Project Management: The project is due on Friday inweek13.

Slides:



Advertisements
Similar presentations
Traditional IR models Jian-Yun Nie.
Advertisements

Modern information retrieval Modelling. Introduction IR systems usually adopt index terms to process queries IR systems usually adopt index terms to process.
Basic IR: Modeling Basic IR Task: Slightly more complex:
INSTRUCTOR: DR.NICK EVANGELOPOULOS PRESENTED BY: QIUXIA WU CHAPTER 2 Information retrieval DSCI 5240.
The Probabilistic Model. Probabilistic Model n Objective: to capture the IR problem using a probabilistic framework; n Given a user query, there is an.
Extended Boolean Model n Boolean model is simple and elegant. n But, no provision for a ranking n As with the fuzzy model, a ranking can be obtained by.
Fuzzy Expert System. Basic Notions 1.Fuzzy Sets 2.Fuzzy representation in computer 3.Linguistic variables and hedges 4.Operations of fuzzy sets 5.Fuzzy.

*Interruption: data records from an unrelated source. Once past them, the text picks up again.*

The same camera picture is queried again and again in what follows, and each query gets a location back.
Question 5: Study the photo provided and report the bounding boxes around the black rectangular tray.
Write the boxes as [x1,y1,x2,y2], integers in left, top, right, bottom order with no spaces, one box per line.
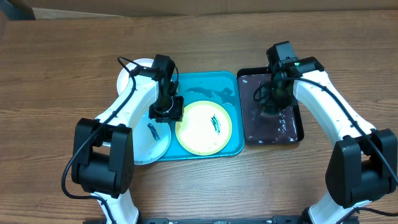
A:
[237,67,304,146]

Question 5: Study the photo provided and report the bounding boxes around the light blue plate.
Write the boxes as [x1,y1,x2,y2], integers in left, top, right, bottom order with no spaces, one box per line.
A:
[132,112,171,166]

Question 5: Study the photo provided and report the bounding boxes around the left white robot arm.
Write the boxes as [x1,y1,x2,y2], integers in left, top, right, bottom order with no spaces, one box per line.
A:
[61,54,184,223]

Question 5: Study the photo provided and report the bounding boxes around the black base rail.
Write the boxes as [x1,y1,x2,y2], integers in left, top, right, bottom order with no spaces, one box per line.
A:
[83,214,360,224]

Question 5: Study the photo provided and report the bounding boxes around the yellow plate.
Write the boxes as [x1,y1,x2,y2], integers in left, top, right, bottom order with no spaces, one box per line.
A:
[175,101,233,156]

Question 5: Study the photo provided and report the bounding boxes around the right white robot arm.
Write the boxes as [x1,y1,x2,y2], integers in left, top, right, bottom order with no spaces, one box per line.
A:
[252,41,397,223]

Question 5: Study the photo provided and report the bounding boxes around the green sponge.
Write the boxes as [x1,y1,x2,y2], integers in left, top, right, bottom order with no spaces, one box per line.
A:
[260,107,279,118]

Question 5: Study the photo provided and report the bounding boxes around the pink white plate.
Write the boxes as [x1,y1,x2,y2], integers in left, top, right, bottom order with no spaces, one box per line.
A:
[116,58,154,95]

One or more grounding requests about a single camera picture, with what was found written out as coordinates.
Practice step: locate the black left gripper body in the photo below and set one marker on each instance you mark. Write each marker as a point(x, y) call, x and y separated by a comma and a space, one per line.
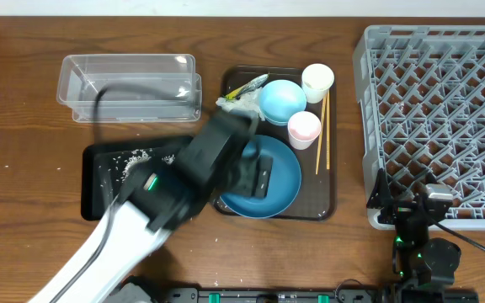
point(242, 178)

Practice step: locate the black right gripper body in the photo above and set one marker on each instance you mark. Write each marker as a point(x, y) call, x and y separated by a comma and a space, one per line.
point(397, 211)

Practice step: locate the white tissue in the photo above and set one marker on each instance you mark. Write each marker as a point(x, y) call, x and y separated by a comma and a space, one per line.
point(246, 105)

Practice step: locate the green plastic wrapper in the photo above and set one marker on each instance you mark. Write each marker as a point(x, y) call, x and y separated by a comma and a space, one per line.
point(248, 87)

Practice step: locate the dark blue plate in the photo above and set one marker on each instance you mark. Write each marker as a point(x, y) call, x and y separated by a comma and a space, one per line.
point(284, 183)

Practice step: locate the pink plastic cup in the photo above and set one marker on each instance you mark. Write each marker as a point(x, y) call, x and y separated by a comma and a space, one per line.
point(303, 129)

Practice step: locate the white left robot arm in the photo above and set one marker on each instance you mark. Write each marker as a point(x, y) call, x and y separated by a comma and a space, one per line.
point(155, 199)

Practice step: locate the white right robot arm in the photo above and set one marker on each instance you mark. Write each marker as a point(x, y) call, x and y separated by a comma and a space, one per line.
point(426, 265)

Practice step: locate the grey plastic dishwasher rack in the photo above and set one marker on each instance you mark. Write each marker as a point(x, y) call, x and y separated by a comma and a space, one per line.
point(421, 91)

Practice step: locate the pile of white rice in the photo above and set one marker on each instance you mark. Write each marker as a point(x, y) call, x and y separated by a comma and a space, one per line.
point(124, 165)

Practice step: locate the light blue bowl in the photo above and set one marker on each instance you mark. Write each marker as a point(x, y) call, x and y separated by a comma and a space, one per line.
point(279, 100)

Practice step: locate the dark brown serving tray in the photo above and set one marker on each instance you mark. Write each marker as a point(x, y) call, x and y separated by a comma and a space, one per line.
point(317, 197)

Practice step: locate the black tray bin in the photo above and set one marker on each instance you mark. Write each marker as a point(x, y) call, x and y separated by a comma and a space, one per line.
point(99, 186)

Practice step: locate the wooden chopstick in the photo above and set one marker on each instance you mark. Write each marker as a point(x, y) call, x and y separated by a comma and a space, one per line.
point(319, 144)
point(328, 157)

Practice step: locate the cream plastic cup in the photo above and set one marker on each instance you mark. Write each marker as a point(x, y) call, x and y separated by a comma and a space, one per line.
point(316, 80)

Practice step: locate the clear plastic bin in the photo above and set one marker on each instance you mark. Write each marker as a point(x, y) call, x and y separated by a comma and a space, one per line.
point(130, 88)

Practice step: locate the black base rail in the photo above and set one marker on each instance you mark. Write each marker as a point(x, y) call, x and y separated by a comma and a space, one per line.
point(137, 289)

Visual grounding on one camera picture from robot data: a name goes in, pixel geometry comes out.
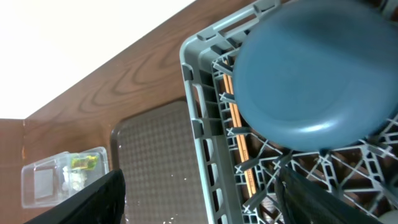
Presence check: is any grey dishwasher rack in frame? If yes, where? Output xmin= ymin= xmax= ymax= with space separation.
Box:
xmin=180 ymin=0 xmax=397 ymax=223

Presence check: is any clear plastic bin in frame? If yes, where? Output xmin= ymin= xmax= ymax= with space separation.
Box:
xmin=21 ymin=147 xmax=109 ymax=208

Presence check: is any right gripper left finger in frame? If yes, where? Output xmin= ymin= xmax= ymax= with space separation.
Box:
xmin=28 ymin=169 xmax=126 ymax=224

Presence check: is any yellow green snack wrapper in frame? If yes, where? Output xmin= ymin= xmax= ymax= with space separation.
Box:
xmin=71 ymin=155 xmax=98 ymax=170

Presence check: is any white cup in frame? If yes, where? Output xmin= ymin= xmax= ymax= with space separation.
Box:
xmin=378 ymin=210 xmax=398 ymax=224

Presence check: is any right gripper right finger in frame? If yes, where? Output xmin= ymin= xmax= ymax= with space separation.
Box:
xmin=275 ymin=167 xmax=380 ymax=224

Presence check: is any dark blue bowl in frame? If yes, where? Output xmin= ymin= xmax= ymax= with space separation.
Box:
xmin=233 ymin=1 xmax=397 ymax=151

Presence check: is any brown serving tray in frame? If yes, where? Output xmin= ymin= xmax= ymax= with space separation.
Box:
xmin=111 ymin=101 xmax=208 ymax=224

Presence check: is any white tissue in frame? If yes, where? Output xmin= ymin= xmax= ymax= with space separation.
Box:
xmin=62 ymin=166 xmax=87 ymax=191

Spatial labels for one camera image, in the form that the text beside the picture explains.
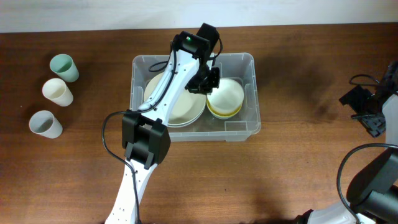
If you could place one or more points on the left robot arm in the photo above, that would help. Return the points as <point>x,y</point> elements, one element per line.
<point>145,137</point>

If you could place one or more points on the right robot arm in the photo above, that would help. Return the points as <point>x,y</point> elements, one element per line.
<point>372,194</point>

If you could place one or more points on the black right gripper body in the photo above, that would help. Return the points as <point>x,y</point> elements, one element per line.
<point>361,101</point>

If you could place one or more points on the grey plastic cup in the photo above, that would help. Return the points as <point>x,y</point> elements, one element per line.
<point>44,123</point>

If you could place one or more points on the yellow small bowl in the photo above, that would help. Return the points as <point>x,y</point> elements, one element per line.
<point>213,111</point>

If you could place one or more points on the mint green small bowl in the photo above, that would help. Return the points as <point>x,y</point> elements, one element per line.
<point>221,116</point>

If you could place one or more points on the clear plastic storage bin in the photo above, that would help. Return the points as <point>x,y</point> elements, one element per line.
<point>236,66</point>

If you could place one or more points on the cream plastic cup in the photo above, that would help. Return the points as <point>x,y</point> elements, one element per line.
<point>56,90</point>

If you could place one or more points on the white small bowl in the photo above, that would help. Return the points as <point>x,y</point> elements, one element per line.
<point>227,97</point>

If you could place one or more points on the beige plate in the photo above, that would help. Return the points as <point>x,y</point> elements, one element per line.
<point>188,101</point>

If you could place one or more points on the cream plate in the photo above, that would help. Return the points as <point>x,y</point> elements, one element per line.
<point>185,119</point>

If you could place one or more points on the green plastic cup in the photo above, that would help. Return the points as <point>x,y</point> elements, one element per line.
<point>64,66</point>

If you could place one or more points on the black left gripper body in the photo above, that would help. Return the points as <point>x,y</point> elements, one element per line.
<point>205,78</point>

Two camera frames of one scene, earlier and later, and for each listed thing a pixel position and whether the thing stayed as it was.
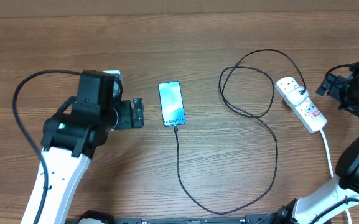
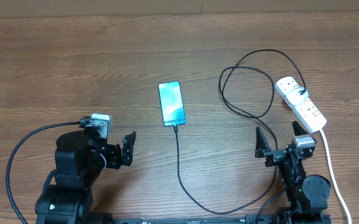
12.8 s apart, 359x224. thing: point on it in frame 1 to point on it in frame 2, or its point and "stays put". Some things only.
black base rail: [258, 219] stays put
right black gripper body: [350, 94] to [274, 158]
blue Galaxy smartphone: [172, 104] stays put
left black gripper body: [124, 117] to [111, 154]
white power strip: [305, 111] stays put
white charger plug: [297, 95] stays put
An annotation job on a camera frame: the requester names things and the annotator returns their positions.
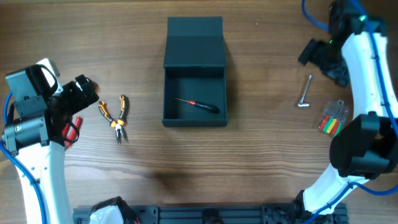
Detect silver L-shaped socket wrench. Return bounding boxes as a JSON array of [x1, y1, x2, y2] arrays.
[[297, 75, 312, 108]]

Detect red handled cutters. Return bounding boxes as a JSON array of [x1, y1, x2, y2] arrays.
[[62, 116, 83, 148]]

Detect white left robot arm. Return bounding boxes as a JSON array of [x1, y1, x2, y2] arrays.
[[1, 58, 99, 223]]

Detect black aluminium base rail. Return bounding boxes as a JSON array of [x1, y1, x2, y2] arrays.
[[73, 201, 348, 224]]

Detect black red screwdriver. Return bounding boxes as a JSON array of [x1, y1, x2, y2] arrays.
[[176, 98, 220, 113]]

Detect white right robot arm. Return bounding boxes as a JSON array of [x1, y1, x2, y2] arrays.
[[291, 1, 397, 223]]

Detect black open box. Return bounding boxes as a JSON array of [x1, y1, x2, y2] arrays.
[[162, 17, 228, 128]]

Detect orange black pliers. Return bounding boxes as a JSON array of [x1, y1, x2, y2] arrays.
[[97, 94, 130, 146]]

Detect clear case coloured screwdrivers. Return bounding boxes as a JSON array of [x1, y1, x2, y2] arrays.
[[318, 100, 349, 137]]

Modern Information Retrieval by R. Baeza-Yates and B. Ribeiro-Neto
CS 430 / INFO 430 Information Retrieval
Web Search - Summer Term 2006 II. Information Retrieval (Basics Cont.)

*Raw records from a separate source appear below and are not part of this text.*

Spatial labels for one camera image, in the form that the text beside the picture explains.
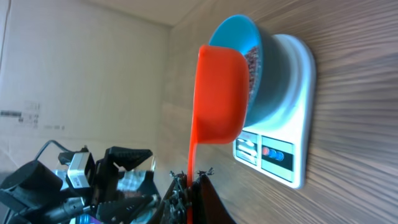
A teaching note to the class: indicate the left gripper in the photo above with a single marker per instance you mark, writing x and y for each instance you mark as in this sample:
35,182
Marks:
123,195

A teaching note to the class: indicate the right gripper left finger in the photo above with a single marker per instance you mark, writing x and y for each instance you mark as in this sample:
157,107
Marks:
174,205

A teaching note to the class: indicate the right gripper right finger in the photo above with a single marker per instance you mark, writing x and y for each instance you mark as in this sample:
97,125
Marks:
207,206

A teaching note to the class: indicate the red measuring scoop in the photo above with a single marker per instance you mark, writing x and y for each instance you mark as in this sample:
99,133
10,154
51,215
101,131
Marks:
220,99

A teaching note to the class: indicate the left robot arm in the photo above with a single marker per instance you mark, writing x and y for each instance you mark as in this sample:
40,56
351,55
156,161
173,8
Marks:
35,194

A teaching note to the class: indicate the white digital kitchen scale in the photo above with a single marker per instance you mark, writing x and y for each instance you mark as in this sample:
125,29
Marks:
277,146

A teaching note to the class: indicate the blue bowl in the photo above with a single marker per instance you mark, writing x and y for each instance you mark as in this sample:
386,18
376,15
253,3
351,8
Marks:
241,33

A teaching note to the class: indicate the red beans in bowl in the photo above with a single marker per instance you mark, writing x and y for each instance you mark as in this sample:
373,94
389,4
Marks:
252,59

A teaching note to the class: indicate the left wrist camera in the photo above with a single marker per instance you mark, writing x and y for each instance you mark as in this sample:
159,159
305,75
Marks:
80,173

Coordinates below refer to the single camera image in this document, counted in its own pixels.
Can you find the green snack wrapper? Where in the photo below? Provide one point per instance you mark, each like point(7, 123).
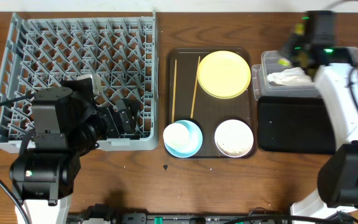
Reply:
point(286, 60)

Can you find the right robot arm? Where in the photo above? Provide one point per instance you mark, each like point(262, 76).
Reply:
point(337, 184)

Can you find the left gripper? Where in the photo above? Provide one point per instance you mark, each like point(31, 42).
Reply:
point(113, 119)

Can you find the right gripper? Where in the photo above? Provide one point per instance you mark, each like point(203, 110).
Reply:
point(294, 40)

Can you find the pale pink bowl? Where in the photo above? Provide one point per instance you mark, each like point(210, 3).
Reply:
point(234, 138)

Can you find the clear plastic bin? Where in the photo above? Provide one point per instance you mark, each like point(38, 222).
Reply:
point(269, 87)

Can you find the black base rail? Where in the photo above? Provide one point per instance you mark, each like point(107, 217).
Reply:
point(102, 213)

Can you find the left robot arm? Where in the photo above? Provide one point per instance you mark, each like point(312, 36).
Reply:
point(68, 125)

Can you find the white cup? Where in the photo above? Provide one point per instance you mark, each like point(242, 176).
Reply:
point(176, 136)

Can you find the grey plastic dish rack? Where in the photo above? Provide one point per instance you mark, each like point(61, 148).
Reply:
point(41, 53)

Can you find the yellow round plate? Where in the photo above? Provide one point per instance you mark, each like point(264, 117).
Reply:
point(223, 74)

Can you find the white napkin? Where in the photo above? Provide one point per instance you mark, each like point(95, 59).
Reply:
point(290, 77)

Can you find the black waste tray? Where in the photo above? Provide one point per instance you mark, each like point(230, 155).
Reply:
point(294, 125)

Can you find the wooden chopstick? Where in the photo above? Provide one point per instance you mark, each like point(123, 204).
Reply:
point(174, 91)
point(195, 90)

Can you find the dark brown serving tray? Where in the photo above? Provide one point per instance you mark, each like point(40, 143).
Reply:
point(209, 111)

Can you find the light blue bowl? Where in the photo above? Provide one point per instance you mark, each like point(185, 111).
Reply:
point(194, 145)

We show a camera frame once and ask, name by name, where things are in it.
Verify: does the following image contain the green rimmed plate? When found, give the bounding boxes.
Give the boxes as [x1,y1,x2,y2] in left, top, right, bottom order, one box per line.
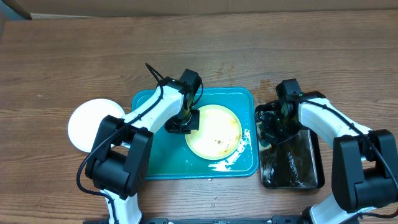
[185,105,243,161]

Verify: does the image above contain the white plate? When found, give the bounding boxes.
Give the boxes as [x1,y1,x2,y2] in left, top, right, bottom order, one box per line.
[67,98,125,153]

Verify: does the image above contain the yellow green sponge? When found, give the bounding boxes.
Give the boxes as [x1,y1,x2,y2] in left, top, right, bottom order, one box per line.
[258,139,272,151]

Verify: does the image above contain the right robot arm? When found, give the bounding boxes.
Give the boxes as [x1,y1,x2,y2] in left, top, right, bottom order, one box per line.
[255,91,397,223]

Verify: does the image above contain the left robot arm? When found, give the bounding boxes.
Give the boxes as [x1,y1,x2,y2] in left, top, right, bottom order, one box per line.
[76,77,203,223]

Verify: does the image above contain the teal plastic tray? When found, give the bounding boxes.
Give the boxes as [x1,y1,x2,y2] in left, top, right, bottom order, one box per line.
[146,87,259,180]

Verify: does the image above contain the black water tray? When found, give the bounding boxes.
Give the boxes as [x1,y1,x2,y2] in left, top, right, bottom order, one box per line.
[254,105,325,190]

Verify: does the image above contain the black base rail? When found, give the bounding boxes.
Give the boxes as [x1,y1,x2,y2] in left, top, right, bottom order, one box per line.
[139,215,310,224]

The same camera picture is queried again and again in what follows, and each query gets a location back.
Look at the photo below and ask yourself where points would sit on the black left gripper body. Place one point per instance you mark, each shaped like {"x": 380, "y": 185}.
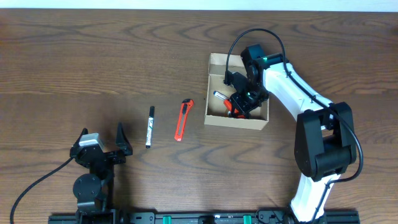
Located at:
{"x": 106, "y": 154}

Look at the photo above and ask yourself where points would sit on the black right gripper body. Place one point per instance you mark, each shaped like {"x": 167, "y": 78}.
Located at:
{"x": 244, "y": 101}

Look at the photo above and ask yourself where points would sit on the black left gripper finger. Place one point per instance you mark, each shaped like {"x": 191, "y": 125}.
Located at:
{"x": 122, "y": 141}
{"x": 84, "y": 132}

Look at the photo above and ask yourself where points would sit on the red black stapler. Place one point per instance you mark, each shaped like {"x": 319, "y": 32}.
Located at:
{"x": 232, "y": 111}

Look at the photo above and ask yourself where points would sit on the black whiteboard marker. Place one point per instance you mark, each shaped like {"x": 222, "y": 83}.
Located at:
{"x": 150, "y": 125}

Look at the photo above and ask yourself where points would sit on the blue whiteboard marker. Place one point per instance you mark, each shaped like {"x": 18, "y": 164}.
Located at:
{"x": 220, "y": 96}

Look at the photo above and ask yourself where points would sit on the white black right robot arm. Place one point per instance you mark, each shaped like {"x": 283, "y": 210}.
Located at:
{"x": 324, "y": 144}

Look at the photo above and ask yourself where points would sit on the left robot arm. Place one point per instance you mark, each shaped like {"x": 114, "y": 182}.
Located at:
{"x": 94, "y": 190}

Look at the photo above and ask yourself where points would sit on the open cardboard box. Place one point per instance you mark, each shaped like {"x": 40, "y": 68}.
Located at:
{"x": 216, "y": 113}

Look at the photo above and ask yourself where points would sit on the orange utility knife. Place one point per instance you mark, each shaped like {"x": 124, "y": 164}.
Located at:
{"x": 186, "y": 105}

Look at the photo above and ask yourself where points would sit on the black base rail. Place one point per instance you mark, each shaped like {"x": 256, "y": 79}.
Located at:
{"x": 258, "y": 217}

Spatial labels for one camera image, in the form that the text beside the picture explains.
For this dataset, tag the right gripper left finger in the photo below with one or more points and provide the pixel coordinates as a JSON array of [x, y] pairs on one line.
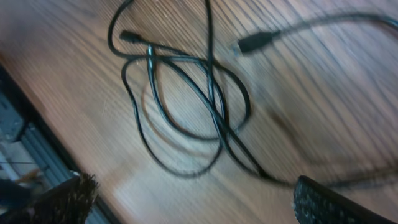
[[68, 203]]

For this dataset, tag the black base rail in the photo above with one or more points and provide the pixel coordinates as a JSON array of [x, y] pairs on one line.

IR Models: Overview, Boolean, and Vector
ISP 433/533 Week 2 IR Models.
Models for Information Retrieval Mainly used in science and research, (probably?) less often in real systems But: Research results have significance for.
Fussy Set Theory Definition A fuzzy subset A of a universe of discourse U is characterized by a membership function which associate with each element u.

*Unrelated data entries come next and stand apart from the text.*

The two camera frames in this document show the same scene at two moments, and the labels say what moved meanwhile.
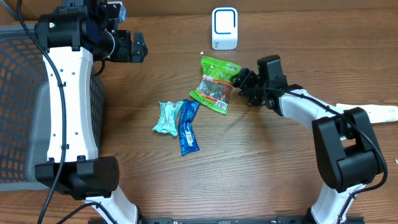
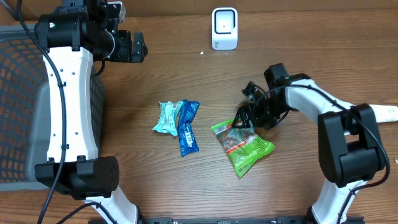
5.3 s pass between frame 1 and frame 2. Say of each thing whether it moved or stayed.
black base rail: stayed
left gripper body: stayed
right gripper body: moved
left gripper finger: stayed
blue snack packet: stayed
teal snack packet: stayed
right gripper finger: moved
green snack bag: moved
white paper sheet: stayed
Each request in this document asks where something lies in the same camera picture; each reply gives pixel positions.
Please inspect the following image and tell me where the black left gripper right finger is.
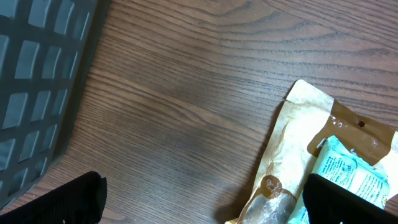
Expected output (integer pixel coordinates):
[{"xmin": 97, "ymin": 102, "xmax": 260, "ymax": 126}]
[{"xmin": 302, "ymin": 174, "xmax": 397, "ymax": 224}]

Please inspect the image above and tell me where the dark grey plastic basket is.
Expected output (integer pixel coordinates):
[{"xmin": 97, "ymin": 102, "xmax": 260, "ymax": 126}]
[{"xmin": 1, "ymin": 0, "xmax": 110, "ymax": 208}]

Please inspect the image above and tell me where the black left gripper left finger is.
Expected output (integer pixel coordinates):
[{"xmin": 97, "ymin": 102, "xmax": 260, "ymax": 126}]
[{"xmin": 1, "ymin": 171, "xmax": 108, "ymax": 224}]

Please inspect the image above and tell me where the teal wet wipes pack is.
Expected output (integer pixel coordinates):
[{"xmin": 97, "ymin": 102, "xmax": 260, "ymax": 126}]
[{"xmin": 288, "ymin": 136, "xmax": 397, "ymax": 223}]

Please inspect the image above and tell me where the brown snack bag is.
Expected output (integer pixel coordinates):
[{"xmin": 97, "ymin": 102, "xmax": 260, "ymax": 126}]
[{"xmin": 233, "ymin": 80, "xmax": 397, "ymax": 223}]

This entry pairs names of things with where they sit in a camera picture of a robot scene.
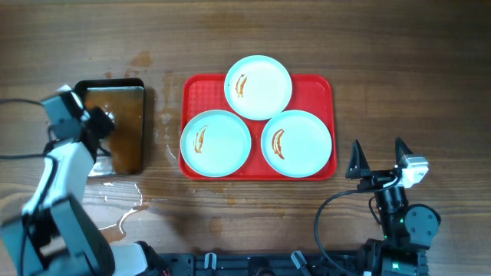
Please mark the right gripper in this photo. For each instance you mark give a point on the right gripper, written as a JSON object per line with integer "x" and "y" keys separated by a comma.
{"x": 374, "y": 179}

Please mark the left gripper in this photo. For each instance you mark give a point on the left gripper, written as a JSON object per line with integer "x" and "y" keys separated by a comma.
{"x": 107, "y": 121}

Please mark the light blue plate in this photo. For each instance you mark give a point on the light blue plate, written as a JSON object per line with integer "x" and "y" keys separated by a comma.
{"x": 215, "y": 143}
{"x": 296, "y": 144}
{"x": 258, "y": 87}

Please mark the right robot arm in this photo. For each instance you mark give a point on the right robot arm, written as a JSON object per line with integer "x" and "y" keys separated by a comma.
{"x": 408, "y": 229}

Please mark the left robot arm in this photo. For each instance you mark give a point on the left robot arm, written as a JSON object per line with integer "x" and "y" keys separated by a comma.
{"x": 54, "y": 235}

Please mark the black water basin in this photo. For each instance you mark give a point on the black water basin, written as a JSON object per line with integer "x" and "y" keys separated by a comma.
{"x": 123, "y": 101}

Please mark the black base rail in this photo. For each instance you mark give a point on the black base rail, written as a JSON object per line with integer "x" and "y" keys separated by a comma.
{"x": 212, "y": 264}

Learning Techniques for Information Retrieval Perceptron algorithm Least mean.
1 CS 430 / INFO 430 Information Retrieval Lecture 12 Probabilistic Information Retrieval.
1 CS 430 / INFO 430 Information Retrieval Lecture 12 Probabilistic Information Retrieval.
PART 7 Constructing Fuzzy Sets 1. Direct/one-expert 2. Direct/multi-expert 3. Indirect/one-expert 4. Indirect/multi-expert 5. Construction from samples.
Chapter 2Modeling 資工 4B 陳建勳. Introduction.  Traditional information retrieval systems usually adopt index terms to index and retrieve documents.
Modeling Modern Information Retrieval
Construction of Index: (Page 197) Objective: Given a document, find the number of occurrences of each word in the document. Example: Computer Science students.
IR Models: Latent Semantic Analysis. IR Model Taxonomy Non-Overlapping Lists Proximal Nodes Structured Models U s e r T a s k Set Theoretic Fuzzy Extended.
Vector Space Model CS 652 Information Extraction and Integration.
1 CS 430 / INFO 430 Information Retrieval Lecture 10 Probabilistic Information Retrieval.
IR Models: Review Vector Model and Probabilistic.
Orthogonal Sets (12/2/05) Recall that “orthogonal” matches the geometric idea of “perpendicular”. Definition. A set of vectors u 1,u 2,…,u p in R n is.
Learning Techniques for Information Retrieval We cover 1.Perceptron algorithm 2.Least mean square algorithm 3.Chapter 5.2 User relevance feedback (pp )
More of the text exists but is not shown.